Stored data entries:
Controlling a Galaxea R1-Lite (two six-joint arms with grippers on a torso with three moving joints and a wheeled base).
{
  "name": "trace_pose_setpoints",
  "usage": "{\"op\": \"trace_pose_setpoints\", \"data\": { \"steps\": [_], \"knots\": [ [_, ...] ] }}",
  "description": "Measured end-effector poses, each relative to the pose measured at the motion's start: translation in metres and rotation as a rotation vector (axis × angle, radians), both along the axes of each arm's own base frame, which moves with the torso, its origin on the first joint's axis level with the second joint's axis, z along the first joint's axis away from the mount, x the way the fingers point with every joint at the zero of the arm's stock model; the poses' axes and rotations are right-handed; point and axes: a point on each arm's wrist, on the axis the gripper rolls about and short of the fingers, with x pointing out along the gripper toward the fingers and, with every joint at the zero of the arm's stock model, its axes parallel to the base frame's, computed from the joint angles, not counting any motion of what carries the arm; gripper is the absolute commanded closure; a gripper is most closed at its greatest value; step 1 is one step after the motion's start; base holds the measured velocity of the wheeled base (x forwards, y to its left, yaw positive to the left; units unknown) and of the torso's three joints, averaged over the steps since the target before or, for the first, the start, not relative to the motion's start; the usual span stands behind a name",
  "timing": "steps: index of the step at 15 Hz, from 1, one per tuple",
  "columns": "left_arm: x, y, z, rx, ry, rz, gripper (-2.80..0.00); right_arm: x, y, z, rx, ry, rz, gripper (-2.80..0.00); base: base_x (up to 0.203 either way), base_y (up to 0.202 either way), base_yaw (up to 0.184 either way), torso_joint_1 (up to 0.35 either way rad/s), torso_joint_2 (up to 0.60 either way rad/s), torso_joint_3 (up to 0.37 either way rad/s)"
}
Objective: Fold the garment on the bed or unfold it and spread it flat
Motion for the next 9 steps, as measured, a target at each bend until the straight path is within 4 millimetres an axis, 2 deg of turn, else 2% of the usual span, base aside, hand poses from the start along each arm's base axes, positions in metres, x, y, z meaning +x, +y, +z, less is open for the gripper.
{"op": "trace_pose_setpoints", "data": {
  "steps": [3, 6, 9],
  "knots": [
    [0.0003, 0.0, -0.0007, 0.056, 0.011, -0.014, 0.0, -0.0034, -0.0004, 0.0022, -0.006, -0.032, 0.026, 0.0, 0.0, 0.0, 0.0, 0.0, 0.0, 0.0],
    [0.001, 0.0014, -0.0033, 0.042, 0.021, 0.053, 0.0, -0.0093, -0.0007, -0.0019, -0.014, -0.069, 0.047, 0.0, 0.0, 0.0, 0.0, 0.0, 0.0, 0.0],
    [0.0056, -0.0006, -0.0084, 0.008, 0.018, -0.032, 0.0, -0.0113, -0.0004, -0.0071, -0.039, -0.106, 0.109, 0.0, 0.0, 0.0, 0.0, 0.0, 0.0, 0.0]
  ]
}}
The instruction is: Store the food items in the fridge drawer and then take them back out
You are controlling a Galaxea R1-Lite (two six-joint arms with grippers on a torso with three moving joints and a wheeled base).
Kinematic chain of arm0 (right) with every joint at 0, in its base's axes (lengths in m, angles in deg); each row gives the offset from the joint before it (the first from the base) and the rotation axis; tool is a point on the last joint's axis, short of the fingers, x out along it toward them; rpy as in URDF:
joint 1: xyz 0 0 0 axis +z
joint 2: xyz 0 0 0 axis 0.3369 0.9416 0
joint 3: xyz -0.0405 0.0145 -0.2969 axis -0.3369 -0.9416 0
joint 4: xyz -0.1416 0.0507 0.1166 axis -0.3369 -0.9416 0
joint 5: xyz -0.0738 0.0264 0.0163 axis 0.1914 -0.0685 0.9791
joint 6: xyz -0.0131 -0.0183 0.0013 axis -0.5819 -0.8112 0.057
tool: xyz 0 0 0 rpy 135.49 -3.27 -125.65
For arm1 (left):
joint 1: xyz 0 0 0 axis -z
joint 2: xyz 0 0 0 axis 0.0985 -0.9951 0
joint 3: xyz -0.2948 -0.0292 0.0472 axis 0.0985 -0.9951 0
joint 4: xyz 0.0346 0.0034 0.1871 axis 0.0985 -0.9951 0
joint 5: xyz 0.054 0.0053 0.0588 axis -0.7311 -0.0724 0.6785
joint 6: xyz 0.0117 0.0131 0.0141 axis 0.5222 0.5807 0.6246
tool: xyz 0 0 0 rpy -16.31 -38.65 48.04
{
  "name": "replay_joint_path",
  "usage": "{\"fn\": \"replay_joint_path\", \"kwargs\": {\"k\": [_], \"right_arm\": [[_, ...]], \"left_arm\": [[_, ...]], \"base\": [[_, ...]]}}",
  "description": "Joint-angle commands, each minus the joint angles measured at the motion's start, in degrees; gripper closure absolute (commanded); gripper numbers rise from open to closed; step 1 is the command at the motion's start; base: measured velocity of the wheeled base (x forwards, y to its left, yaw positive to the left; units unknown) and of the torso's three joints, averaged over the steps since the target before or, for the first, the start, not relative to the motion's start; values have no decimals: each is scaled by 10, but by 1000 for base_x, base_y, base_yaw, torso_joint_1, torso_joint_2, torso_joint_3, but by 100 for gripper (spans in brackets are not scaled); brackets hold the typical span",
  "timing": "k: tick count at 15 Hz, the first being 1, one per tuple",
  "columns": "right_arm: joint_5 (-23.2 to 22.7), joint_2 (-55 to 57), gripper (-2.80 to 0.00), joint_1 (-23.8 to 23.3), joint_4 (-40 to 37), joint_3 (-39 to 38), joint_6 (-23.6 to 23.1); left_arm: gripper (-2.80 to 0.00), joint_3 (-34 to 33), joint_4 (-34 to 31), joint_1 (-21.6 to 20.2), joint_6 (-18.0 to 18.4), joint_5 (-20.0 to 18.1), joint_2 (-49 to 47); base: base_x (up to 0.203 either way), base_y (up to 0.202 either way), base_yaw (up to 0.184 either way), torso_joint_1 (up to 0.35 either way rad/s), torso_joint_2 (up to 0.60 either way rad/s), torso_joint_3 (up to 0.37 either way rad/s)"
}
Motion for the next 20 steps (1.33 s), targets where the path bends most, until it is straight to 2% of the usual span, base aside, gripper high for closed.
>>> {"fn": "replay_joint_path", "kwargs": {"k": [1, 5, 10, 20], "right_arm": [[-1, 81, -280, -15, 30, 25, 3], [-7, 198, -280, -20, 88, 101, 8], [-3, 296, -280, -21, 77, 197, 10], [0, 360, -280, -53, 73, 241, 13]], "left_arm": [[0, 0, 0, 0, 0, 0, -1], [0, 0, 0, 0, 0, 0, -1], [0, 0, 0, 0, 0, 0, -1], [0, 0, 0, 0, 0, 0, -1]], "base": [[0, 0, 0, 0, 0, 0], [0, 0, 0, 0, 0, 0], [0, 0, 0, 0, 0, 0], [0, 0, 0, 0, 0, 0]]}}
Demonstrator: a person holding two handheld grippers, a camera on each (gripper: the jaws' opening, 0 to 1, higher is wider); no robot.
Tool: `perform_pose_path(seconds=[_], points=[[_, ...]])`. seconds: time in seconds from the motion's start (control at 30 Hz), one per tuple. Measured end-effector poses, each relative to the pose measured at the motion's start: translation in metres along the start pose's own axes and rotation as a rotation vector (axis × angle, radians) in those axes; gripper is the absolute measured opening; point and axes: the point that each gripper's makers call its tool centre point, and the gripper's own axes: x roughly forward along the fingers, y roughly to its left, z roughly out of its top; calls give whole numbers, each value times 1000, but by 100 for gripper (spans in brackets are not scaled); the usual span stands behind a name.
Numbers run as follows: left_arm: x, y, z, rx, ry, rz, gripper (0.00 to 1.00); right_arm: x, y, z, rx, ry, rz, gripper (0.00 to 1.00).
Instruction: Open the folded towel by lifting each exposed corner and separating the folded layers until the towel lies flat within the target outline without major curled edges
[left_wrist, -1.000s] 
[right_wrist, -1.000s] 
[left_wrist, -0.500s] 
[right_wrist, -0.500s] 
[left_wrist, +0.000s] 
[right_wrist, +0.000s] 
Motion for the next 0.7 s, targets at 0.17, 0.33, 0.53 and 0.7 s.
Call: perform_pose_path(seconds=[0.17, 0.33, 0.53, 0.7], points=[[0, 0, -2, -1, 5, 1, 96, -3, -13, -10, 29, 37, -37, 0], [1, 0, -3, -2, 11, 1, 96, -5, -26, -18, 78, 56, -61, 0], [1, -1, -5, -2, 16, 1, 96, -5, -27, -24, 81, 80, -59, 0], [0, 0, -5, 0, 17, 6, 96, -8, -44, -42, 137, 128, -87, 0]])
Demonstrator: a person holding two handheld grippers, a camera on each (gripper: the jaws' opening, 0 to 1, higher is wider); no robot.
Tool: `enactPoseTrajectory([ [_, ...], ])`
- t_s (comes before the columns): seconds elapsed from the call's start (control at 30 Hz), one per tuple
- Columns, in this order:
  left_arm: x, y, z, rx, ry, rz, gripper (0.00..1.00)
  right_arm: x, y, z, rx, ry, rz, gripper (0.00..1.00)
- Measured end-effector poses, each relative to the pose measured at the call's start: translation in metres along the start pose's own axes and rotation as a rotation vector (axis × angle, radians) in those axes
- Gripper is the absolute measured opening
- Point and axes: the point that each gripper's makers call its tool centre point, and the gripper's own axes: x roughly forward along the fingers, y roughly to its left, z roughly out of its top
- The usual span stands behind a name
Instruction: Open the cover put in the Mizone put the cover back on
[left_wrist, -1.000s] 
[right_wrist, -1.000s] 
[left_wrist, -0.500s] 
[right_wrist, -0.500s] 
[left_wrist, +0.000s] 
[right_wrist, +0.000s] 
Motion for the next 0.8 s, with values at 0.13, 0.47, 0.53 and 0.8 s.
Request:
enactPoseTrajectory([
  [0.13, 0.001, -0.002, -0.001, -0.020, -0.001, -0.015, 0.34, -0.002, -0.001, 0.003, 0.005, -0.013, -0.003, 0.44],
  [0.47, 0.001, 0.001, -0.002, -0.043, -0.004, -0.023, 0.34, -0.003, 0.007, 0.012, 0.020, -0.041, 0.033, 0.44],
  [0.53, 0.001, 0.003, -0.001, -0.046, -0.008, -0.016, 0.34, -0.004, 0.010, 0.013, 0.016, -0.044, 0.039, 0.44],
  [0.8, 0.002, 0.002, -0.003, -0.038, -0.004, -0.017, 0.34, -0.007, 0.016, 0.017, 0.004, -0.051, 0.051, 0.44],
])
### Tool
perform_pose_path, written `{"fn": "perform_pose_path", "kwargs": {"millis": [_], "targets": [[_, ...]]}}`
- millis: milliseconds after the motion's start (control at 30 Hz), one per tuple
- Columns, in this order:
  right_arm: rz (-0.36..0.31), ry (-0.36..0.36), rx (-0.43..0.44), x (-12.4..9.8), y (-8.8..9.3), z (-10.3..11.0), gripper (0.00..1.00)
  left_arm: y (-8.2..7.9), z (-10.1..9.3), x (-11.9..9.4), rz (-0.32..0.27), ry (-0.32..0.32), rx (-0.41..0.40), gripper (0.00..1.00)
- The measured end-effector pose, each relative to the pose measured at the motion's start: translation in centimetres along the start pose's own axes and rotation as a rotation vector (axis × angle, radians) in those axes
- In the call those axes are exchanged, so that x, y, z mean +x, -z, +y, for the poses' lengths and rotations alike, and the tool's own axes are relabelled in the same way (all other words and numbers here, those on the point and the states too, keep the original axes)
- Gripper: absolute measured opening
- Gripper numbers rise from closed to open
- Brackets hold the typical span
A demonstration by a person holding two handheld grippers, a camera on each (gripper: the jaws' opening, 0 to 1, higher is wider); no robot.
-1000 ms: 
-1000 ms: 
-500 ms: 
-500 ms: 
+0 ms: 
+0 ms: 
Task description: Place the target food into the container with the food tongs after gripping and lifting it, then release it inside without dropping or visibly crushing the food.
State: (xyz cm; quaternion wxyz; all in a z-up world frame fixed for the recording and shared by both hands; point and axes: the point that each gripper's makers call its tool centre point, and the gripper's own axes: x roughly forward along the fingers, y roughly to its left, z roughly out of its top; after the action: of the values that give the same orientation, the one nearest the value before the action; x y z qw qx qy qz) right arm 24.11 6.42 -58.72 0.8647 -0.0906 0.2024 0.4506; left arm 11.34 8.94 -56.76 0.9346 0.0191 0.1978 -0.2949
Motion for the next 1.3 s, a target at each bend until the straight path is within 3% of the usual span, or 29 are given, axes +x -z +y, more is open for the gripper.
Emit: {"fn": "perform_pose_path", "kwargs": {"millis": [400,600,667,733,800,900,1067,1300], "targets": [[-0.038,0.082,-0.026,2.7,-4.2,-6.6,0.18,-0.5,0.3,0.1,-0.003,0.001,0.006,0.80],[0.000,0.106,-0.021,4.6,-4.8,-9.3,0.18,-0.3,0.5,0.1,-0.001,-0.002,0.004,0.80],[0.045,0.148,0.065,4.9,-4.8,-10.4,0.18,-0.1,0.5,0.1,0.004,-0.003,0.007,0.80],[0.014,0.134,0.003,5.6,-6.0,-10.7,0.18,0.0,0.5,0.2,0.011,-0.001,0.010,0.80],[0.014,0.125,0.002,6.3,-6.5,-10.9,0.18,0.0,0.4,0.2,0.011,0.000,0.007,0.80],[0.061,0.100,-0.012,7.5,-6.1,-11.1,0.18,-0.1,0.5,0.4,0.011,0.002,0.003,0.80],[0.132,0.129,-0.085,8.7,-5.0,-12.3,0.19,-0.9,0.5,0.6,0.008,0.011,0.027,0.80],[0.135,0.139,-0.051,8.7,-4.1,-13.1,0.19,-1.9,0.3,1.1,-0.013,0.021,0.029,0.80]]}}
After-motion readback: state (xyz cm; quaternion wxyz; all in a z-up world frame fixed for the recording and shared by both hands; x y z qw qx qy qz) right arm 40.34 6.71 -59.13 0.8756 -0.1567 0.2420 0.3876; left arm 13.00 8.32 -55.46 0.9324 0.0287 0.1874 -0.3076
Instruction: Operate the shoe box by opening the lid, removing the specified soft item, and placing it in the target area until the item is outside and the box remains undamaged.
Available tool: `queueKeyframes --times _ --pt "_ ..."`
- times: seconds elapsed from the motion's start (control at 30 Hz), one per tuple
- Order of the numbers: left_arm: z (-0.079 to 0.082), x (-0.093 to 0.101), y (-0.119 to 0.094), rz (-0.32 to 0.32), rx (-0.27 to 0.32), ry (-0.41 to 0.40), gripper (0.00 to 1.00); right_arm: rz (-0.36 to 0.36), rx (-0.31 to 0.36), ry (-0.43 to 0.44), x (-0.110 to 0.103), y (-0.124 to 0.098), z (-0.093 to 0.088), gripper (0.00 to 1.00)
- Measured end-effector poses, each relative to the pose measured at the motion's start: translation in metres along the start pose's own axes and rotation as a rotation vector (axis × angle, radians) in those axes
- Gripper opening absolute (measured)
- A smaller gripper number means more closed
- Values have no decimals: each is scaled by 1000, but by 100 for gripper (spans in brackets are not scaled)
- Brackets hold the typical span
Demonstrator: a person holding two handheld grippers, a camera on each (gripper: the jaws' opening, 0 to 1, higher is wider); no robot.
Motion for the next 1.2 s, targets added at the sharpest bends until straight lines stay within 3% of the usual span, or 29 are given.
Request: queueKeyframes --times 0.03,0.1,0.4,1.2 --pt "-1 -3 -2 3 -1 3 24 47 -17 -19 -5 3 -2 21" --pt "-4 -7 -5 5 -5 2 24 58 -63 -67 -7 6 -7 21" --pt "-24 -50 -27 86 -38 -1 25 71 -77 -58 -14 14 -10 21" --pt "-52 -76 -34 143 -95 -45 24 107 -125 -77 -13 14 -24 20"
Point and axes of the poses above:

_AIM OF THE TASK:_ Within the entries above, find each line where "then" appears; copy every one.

_RESULT:_
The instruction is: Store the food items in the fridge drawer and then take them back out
Task description: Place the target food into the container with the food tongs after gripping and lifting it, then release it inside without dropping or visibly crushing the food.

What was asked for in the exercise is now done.